• What to produce
Identify each line in the records below that contains the word "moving", and copy it.

• Given entries
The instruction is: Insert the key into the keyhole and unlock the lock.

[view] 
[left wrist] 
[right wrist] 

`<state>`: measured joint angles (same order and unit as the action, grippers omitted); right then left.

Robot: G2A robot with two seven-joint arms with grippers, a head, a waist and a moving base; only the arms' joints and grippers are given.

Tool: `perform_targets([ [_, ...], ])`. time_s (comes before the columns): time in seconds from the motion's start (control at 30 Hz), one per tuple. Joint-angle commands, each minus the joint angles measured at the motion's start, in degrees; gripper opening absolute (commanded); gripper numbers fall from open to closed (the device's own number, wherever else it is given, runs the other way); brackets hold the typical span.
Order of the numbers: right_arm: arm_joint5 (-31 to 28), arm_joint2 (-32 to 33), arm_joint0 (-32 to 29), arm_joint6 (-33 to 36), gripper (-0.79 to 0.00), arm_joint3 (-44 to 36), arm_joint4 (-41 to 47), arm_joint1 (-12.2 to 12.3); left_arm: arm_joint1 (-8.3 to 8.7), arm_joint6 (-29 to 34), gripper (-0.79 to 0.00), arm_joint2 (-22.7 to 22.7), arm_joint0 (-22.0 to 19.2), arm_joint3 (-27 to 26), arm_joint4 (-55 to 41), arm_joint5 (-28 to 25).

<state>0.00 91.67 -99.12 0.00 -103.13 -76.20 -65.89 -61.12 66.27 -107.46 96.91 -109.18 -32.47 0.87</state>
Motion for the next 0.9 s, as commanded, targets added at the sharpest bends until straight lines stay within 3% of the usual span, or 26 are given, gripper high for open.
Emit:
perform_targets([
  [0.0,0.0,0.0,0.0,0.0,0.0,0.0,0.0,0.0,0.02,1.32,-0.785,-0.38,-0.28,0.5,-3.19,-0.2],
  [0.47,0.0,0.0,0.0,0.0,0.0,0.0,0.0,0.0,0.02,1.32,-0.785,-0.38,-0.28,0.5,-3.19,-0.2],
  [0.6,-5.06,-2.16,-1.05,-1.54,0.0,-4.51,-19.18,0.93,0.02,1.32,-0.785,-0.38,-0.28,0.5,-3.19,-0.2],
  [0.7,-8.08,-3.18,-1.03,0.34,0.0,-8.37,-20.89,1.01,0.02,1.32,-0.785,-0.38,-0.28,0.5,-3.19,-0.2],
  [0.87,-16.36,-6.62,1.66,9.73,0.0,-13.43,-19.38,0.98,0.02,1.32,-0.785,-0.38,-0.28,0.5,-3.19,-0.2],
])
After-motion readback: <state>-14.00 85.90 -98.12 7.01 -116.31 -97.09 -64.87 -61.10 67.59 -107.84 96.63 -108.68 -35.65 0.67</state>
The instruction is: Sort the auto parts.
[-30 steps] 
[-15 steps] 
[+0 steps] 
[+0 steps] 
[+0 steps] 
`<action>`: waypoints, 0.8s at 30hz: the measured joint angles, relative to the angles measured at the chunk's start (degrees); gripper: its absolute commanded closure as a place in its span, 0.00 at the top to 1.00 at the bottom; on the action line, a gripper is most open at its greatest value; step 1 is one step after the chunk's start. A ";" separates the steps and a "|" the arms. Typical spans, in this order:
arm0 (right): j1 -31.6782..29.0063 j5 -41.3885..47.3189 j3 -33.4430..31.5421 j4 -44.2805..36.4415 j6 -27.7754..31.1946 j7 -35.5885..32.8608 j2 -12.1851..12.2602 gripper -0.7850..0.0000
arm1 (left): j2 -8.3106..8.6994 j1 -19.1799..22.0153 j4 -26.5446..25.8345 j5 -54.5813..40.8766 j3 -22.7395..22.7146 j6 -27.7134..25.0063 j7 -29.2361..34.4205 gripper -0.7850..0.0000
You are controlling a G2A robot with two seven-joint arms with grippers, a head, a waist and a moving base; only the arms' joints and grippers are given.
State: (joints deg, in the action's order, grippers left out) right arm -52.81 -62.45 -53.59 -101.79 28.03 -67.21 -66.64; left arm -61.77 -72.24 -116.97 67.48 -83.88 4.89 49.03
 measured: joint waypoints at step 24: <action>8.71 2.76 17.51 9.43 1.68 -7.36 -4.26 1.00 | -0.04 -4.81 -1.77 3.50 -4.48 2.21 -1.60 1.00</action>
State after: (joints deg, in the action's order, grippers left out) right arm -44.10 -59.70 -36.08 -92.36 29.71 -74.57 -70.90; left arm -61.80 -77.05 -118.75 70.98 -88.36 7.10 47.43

• Result of the exercise
Robot: G2A robot with two seven-joint arms with grippers, a head, a waist and a moving base; only the arms' joints and grippers are given.
You are controlling a G2A robot with two seven-joint arms with grippers, a head, a waist and a moving base; only the arms' joints and grippers are given.

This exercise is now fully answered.